▶ _ASSIGNED TASK_
Print the entries once more, unchanged.

▶ _PROVIDED DATA_
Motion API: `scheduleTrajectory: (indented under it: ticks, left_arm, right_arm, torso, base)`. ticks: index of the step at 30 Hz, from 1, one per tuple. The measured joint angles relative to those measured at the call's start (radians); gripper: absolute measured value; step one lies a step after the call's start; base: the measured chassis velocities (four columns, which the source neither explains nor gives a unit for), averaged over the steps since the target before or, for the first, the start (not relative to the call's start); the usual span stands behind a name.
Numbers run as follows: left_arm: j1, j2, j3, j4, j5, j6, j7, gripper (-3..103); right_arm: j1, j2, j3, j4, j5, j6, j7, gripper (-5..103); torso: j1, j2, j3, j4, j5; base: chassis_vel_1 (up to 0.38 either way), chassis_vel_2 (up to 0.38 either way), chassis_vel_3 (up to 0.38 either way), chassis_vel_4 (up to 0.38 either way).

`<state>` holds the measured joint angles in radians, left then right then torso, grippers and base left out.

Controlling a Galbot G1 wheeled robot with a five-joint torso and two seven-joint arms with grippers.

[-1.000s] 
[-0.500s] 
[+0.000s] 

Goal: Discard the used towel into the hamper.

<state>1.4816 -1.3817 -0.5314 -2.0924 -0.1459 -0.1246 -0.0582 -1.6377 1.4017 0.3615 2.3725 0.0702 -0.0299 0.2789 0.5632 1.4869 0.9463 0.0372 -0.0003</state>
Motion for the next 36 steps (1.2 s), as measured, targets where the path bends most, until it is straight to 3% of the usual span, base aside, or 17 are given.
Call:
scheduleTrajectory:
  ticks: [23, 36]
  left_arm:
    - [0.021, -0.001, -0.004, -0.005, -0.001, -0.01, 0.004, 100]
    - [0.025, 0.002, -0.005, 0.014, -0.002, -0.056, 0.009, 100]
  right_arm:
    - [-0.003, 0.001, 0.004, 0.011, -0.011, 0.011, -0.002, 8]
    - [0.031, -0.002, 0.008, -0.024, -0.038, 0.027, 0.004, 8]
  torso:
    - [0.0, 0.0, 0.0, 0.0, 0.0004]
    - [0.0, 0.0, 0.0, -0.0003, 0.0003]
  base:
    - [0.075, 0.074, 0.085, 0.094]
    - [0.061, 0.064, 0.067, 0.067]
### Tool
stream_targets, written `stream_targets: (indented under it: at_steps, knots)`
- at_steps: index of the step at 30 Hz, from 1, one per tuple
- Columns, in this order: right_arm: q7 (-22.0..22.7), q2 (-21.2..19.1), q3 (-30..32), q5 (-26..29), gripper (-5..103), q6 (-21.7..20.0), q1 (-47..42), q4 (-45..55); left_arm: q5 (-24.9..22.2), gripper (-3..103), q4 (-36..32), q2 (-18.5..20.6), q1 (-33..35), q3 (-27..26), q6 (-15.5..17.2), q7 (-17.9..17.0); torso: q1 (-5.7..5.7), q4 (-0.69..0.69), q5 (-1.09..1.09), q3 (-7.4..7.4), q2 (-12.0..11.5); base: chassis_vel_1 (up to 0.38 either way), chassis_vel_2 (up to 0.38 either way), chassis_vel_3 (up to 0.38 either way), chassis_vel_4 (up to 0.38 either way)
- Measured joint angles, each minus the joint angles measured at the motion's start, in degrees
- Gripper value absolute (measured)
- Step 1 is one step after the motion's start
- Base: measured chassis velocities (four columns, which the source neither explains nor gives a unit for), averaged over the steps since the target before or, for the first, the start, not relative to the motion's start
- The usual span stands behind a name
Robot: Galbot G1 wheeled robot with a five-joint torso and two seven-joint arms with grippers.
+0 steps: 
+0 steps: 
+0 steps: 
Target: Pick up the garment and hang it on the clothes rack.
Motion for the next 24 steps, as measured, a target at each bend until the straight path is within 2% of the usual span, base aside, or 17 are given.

▶ _RESULT FOR THIS EXERCISE_
Motion API: `scheduleTrajectory: (indented under it: ticks, left_arm, right_arm, torso, base)`. ticks: index of the step at 30 Hz, from 1, one per tuple. The measured joint angles relative to those measured at the call's start (radians); gripper: absolute measured value; step one lies a step after the call's start; base: the measured chassis velocities (four columns, which the source neither explains nor gives a unit for), averaged over the steps since the target before or, for the first, the start (not relative to the call's start); the usual span stands behind a name.
Numbers run as follows: left_arm: j1, j2, j3, j4, j5, j6, j7, gripper (-3..103); right_arm: j1, j2, j3, j4, j5, j6, j7, gripper (-5..103); torso: j1, j2, j3, j4, j5; base: chassis_vel_1 (up to 0.38 either way), chassis_vel_2 (up to 0.38 either way), chassis_vel_3 (up to 0.38 either way), chassis_vel_4 (up to 0.38 either way).

`<state>` holds the measured joint angles in radians, left then right then torso, grippers and base left out.

Controlling a Galbot G1 wheeled robot with a five-joint torso and two seven-joint arms with grippers.

[-1.000s] 
[-0.500s] 
[+0.000s] 

Goal: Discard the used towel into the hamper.

<state>1.4816 -1.3817 -0.5314 -2.0924 -0.1459 -0.1246 -0.0582 -1.6377 1.4017 0.3615 2.3725 0.0702 -0.0299 0.2789 0.5632 1.4869 0.9463 0.0372 -0.0003</state>
Motion for the next 36 steps (1.2 s), as measured, targets where the path bends most, until it is straight to 3% of the usual span, base aside, or 17 are given.
Call:
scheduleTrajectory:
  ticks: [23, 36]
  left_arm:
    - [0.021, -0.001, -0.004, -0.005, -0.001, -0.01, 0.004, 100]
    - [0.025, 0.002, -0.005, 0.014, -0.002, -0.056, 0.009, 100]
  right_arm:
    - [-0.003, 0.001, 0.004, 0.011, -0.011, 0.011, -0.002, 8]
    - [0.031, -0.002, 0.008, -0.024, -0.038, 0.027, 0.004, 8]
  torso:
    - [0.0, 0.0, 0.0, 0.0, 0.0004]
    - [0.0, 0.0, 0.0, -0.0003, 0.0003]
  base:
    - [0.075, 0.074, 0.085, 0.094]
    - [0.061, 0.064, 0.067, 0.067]
### Tool
stream_targets, written `stream_targets: (indented under it: at_steps, knots)`
- at_steps: index of the step at 30 Hz, from 1, one per tuple
- Columns, in this order: right_arm: q7 (-22.0..22.7), q2 (-21.2..19.1), q3 (-30..32), q5 (-26..29), gripper (-5..103), q6 (-21.7..20.0), q1 (-47..42), q4 (-45..55); left_arm: q5 (-24.9..22.2), gripper (-3..103), q4 (-36..32), q2 (-18.5..20.6), q1 (-33..35), q3 (-27..26), q6 (-15.5..17.2), q7 (-17.9..17.0); torso: q1 (-5.7..5.7), q4 (-0.69..0.69), q5 (-1.09..1.09), q3 (-7.4..7.4), q2 (-12.0..11.5); base: chassis_vel_1 (up to 0.38 either way), chassis_vel_2 (up to 0.38 either way), chassis_vel_3 (up to 0.38 either way), chassis_vel_4 (up to 0.38 either way)
- Measured joint angles, each minus the joint angles measured at the motion's start, in degrees
- Gripper value absolute (measured)
- Step 1 is one step after the motion's start
- Base: measured chassis velocities (four columns, which the source neither explains nor gives a unit for), averaged over the steps since the target before or, for the first, the start, not relative to the motion's start
- The usual span stands behind a name
Robot: Galbot G1 wheeled robot with a five-joint torso and two seven-joint arms with grippers.
+0 steps: 
+0 steps: 
+0 steps: 
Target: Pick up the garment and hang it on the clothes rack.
Motion for the next 24 steps, as measured, a target at each bend until the straight path is within 2% of the usual span, base aside, or 17 are given.

This answer requires nothing further.